E. Disallowance of Foreign Traveling Exp. at Mumbai -Rs.3,00,000/-
10. The Ld. CIT(A) has erred in upholding the disallowance made by AO to the extent of Rs. 3,00,000/- out of the Rs.l 1,92,222/- in respect of foreign travel expenses incurred at Mumbai office on the ground that that element of personal uses cannot be totally ruled out without appreciating that the foreign travel was undertaken to meet existing customers and explore the market potential of various types of natural stone and also to contact such suppliers so that the stones could be imported and hence, the expenses is incurred wholly and exclusively for the purposes of the business of the appellant company and thus, the disallowance of Foreign Traveling Exp. amounting to Rs, 3,00,000/- due to personal use is without any justification and liable to be deleted.
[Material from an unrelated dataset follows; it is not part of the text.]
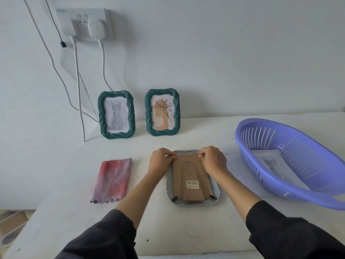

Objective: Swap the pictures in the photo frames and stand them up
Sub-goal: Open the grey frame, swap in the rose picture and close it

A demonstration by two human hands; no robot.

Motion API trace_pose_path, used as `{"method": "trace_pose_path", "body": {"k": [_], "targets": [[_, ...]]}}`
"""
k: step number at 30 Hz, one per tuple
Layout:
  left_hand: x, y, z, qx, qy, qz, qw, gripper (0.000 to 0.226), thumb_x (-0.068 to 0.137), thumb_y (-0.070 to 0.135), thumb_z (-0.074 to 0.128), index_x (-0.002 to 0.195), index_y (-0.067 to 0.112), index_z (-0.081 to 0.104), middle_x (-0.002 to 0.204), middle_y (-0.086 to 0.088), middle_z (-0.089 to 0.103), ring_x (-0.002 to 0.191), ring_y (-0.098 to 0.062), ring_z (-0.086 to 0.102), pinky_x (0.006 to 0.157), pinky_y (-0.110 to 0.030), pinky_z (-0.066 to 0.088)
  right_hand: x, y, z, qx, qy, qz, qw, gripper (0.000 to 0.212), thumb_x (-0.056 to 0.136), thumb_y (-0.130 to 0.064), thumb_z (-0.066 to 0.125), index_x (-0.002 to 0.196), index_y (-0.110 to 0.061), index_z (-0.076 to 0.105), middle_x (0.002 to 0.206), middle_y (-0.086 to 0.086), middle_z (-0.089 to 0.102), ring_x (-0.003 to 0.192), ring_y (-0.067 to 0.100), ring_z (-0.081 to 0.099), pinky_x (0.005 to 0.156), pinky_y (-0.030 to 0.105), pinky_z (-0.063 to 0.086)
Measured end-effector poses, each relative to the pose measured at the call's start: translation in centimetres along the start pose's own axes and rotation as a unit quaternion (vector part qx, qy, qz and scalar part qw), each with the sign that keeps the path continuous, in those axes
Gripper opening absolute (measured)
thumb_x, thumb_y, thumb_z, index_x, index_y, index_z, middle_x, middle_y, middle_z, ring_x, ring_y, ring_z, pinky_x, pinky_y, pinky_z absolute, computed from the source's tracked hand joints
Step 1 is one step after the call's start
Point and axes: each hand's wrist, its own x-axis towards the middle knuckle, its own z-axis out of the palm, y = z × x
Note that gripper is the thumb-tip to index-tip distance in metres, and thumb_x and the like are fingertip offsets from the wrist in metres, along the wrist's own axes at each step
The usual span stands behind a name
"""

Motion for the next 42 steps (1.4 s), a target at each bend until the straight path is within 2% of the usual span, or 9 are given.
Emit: {"method": "trace_pose_path", "body": {"k": [6,9,14,17,19,25,29,37,42], "targets": [[-1.4,0.1,-0.4,-0.049,0.025,-0.024,0.998,0.028,0.092,0.02,0.056,0.115,0.009,0.067,0.117,-0.008,0.067,0.096,-0.015,0.059,0.08,-0.02,0.039,-0.7,1.1,-1.4,0.126,-0.001,0.009,0.992,0.022,0.09,-0.014,0.054,0.103,-0.014,0.072,0.106,0.003,0.072,0.098,0.022,0.064,0.074,0.026,0.047],[-2.4,-0.3,-0.9,-0.042,0.05,-0.049,0.997,0.022,0.089,0.018,0.06,0.103,0.005,0.071,0.107,-0.013,0.07,0.089,-0.02,0.06,0.074,-0.021,0.038,-1.5,1.9,-2.3,0.149,-0.001,0.015,0.989,0.02,0.087,-0.013,0.058,0.1,-0.012,0.073,0.102,0.005,0.072,0.093,0.021,0.065,0.075,0.026,0.048],[-4.1,0.1,-1.3,0.019,0.014,-0.056,0.998,0.019,0.084,0.016,0.064,0.092,0.003,0.075,0.096,-0.014,0.072,0.087,-0.021,0.06,0.069,-0.02,0.037,-3.2,2.0,-3.0,0.145,-0.06,0.029,0.987,0.012,0.079,-0.011,0.066,0.085,-0.003,0.074,0.083,0.007,0.07,0.075,0.012,0.056,0.055,0.014,0.038],[-4.8,0.5,-1.3,0.019,-0.012,-0.063,0.998,0.018,0.083,0.016,0.066,0.09,0.002,0.075,0.09,-0.016,0.072,0.073,-0.015,0.053,0.056,-0.02,0.037,-3.9,2.0,-3.1,0.146,-0.083,0.031,0.985,0.013,0.076,-0.011,0.069,0.084,-0.003,0.075,0.085,0.007,0.071,0.074,0.01,0.056,0.055,0.01,0.037],[-5.2,0.7,-1.2,0.012,-0.009,-0.073,0.997,0.018,0.082,0.016,0.067,0.09,0.002,0.075,0.089,-0.016,0.072,0.072,-0.014,0.051,0.059,-0.02,0.037,-4.5,2.0,-3.1,0.144,-0.079,0.028,0.986,0.012,0.077,-0.009,0.07,0.085,-0.002,0.075,0.089,0.008,0.072,0.076,0.011,0.057,0.056,0.012,0.038],[-6.3,1.2,-0.9,-0.034,0.008,-0.099,0.994,0.017,0.081,0.014,0.068,0.088,0.001,0.075,0.092,-0.016,0.073,0.073,-0.014,0.051,0.065,-0.023,0.038,-5.5,1.9,-3.1,0.168,-0.064,0.03,0.983,0.019,0.078,-0.011,0.071,0.094,-0.002,0.073,0.101,0.013,0.072,0.097,0.023,0.064,0.077,0.022,0.043],[-6.9,1.3,-1.1,-0.035,0.013,-0.105,0.994,0.015,0.079,0.014,0.071,0.086,0.001,0.076,0.089,-0.017,0.073,0.068,-0.014,0.05,0.053,-0.02,0.035,-6.1,2.0,-3.7,0.17,-0.07,0.043,0.982,0.025,0.076,-0.014,0.074,0.099,-0.003,0.072,0.102,0.013,0.071,0.093,0.02,0.062,0.077,0.021,0.04],[-7.5,1.7,-1.0,-0.052,0.023,-0.118,0.991,0.016,0.077,0.014,0.073,0.09,0.005,0.076,0.096,-0.014,0.072,0.079,-0.015,0.055,0.069,-0.024,0.041,-6.7,1.6,-3.7,0.186,-0.076,0.055,0.978,0.017,0.075,-0.011,0.074,0.09,-0.004,0.074,0.096,0.012,0.072,0.081,0.013,0.057,0.074,0.022,0.041],[-7.3,1.5,-1.3,-0.039,0.043,-0.111,0.992,0.022,0.084,0.009,0.064,0.104,0.004,0.072,0.11,-0.014,0.07,0.107,-0.027,0.06,0.087,-0.03,0.046,-6.6,2.2,-3.7,0.205,-0.069,0.08,0.973,0.028,0.077,-0.003,0.067,0.105,-0.004,0.069,0.104,0.014,0.069,0.093,0.022,0.062,0.091,0.037,0.052]]}}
F. Addition of undisclosed receipts as per Form 26AS -Rs.54,587/-
The Ld. CIT(A) has erred in upholding the addition made by AO towards undisclosed receipts of the appellant as per Form 26AS without appreciating that no addition could be made merely on the basis of Form 26AS and that there is no such undisclosed receipts in the hands of the appellant and hence, the addition made on the basis of form 26AS is without any justification and liable to be deleted.
G. Disallowance out of raising and mining expenses -Rs.5,00,000/-
The Ld. C1T(A) has erred in upholding the disallowance made by AO to the extent of Rs. 5,00,000/- out of the Rs.l 0,00,000/- in respect of raising and mining expenses on ad hoc estimated basis on the ground that Appellant has not submitted any supportive documents in regards to the self made vouchers and expenditure arc non-genuine without appreciating that all the supporting in respect of the expenses were duly furnished and no specific defects or discrepancy is pointed out in respect of the same and hence, the ad hoc estimated disallowance of Rs.5 Lacs made out of raising and mining expenses is without any justification and liable to be deleted. 13. The appellant craves leave to add, amend, alter or deleted all or any of the above grounds of appeal.”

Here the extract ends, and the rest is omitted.